Using Wright's rules and a DAG to compute the bias of an effect when we measure proxies for X and Y
This is a skeletal post to work up an answer to a twitter question using Wright’s rules of path models. Using this figure
the question is I want to know about A->Y but I measure A* and Y*. So in figure A, is the bias the backdoor path from A* to Y* through A and Y?
Short answer: the bias is the path as stated divided by the path from A to Y.
Medium answer: We want to estimate \(\beta\), the true effect of \(A\) on \(Y\). We have measured the proxies, \(A^\star\) and \(Y^\star\). The true effect of \(A\) on \(A^\star\) is \(\alpha_1\) and the true effect of \(Y\) on \(Y^\star\) is \(\alpha_2\).
So what we want is \(\beta\) but what we estimate is \(\alpha_1 \beta \alpha_2\) (the path from \(A^\star\) to \(Y^\star\)) so the bias is \(\alpha_1 \alpha_2\).
But, this is really only true for standardized effects. If the variables are not variance-standardized (and why should they be?), the bias is a bit more complicated.

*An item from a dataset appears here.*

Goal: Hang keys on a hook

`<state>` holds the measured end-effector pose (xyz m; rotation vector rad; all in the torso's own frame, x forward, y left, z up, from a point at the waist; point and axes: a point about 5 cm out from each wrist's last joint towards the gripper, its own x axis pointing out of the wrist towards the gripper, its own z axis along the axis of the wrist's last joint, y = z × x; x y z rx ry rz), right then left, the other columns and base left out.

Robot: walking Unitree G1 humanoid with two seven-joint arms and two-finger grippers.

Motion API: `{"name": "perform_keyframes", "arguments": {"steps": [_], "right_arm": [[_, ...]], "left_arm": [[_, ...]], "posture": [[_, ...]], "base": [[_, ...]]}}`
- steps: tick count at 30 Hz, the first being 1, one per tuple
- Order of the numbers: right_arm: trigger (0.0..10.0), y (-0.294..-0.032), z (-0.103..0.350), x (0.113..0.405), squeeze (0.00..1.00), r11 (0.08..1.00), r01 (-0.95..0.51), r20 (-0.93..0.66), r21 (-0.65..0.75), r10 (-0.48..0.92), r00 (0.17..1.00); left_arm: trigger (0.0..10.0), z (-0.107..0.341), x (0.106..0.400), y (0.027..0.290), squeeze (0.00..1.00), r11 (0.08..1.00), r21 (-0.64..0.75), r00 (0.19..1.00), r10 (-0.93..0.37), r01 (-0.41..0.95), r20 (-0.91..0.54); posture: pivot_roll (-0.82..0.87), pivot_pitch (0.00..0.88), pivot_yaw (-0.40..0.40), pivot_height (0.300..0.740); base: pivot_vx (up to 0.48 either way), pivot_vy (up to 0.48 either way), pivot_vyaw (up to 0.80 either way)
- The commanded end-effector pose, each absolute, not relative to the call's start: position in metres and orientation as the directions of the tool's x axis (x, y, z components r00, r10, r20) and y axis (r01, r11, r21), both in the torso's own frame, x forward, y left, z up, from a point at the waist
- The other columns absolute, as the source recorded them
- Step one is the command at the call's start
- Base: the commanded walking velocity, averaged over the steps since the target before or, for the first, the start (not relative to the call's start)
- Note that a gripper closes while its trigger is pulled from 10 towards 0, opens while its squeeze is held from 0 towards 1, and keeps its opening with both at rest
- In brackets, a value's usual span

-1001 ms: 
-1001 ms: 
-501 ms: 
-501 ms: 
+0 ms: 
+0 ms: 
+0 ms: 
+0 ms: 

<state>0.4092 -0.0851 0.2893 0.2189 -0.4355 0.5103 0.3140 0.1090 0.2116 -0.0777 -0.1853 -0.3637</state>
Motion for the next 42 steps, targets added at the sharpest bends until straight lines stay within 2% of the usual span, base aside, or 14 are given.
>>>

TL;DR answer: In terms of \(\beta\) the estimated effect is
\[\begin{equation} \alpha_1 \alpha_2 \frac{\sigma_A^2}{\sigma_{A^\star}^2} \beta \end{equation}\]so the bias is
\[\begin{equation} k = \alpha_1 \alpha_2 \frac{\sigma_A^2}{\sigma_{A^\star}^2} \end{equation}\]The derivation is scratched out here:
If the data are standardized (all variables have unit variance)
This is easy and just uses Wright’s rules of adding up effects along a path
n <- 10^6
beta <- 0.6 # true effect
alpha_1 <- 0.9 # standardized effect of A on A* -- this is the correlation of A with proxy
alpha_2 <- 0.8 # standardized effect of Y o Y* -- this is the correlation of Y with proxy
A <- rnorm(n)
Y <- beta*A + sqrt(1 - beta^2)*rnorm(n)
astar <- alpha_1*A + sqrt(1 - alpha_1^2)*rnorm(n) # proxy for A
ystar <- alpha_2*Y + sqrt(1 - alpha_2^2)*rnorm(n) # proxy for Y
\(\beta\) is the true effect and the expected estimated effect is \(\alpha_1 \beta \alpha_2\) (using Wright rules) so \(\alpha_1 \alpha_2\) is the bias. Note this isn’t added to the true effect as in omitted variable bias (confounding). We can check this with the fake data.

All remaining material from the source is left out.